%%

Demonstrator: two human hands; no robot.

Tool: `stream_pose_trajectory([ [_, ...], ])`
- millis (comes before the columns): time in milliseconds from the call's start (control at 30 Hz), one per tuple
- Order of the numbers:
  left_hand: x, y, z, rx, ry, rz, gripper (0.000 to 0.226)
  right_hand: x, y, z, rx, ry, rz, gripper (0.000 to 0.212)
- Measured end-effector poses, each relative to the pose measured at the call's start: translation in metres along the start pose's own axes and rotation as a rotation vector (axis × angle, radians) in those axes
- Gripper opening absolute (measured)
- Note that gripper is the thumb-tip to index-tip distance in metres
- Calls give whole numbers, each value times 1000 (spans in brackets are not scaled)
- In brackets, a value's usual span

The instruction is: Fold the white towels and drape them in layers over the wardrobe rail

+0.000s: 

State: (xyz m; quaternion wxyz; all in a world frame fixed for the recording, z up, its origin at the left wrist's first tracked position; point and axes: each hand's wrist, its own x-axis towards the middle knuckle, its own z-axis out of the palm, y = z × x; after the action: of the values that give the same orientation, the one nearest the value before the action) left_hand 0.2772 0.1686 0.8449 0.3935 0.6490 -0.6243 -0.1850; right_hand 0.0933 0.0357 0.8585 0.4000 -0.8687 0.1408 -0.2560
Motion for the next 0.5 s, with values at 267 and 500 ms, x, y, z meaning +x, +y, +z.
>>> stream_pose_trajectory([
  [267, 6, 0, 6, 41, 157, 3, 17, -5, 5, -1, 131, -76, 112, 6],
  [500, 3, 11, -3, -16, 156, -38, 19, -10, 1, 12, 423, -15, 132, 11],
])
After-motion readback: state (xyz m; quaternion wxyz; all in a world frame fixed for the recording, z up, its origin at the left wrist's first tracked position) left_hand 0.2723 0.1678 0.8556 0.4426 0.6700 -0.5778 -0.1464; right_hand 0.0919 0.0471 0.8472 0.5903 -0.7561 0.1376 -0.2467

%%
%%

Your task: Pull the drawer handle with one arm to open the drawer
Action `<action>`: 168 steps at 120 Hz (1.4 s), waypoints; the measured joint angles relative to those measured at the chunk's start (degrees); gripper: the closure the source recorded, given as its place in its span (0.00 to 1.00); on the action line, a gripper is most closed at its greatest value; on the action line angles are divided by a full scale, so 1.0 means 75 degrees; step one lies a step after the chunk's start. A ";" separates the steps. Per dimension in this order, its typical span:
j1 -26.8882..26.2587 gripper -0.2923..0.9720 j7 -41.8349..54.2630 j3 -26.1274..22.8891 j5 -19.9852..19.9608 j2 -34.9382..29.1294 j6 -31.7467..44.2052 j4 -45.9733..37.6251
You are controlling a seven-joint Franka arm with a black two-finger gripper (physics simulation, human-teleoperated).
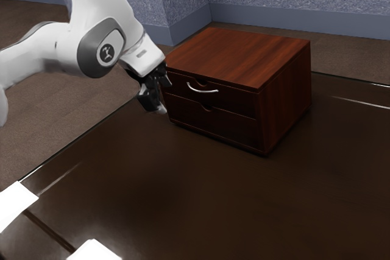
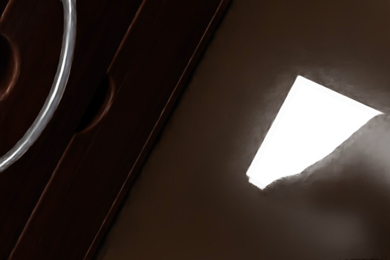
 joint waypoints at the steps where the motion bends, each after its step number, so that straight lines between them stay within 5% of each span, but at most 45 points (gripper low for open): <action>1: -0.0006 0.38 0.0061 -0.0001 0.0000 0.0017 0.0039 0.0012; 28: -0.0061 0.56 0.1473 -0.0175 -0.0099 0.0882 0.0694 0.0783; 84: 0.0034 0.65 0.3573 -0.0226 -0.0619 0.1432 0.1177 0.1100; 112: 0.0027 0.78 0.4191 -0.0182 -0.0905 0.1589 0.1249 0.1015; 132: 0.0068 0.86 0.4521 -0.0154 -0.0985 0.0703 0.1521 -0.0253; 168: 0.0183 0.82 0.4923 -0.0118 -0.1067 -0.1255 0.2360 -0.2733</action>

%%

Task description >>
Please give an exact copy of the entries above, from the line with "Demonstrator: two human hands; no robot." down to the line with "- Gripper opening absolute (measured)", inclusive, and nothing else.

Solution >>
Demonstrator: two human hands; no robot.

Tool: `stream_pose_trajectory([ [_, ...], ])`
- millis (comes before the columns): time in milliseconds from the call's start (control at 30 Hz), one per tuple
- Order of the numbers:
  left_hand: x, y, z, rx, ry, rz, gripper (0.000 to 0.226)
  right_hand: x, y, z, rx, ry, rz, gripper (0.000 to 0.212)
- Measured end-effector poses, each relative to the pose measured at the call's start: translation in metres along the start pose's own axes and rotation as a rotation vector (axis × angle, radians) in those axes
- Gripper opening absolute (measured)

The output is finished and nothing more is needed.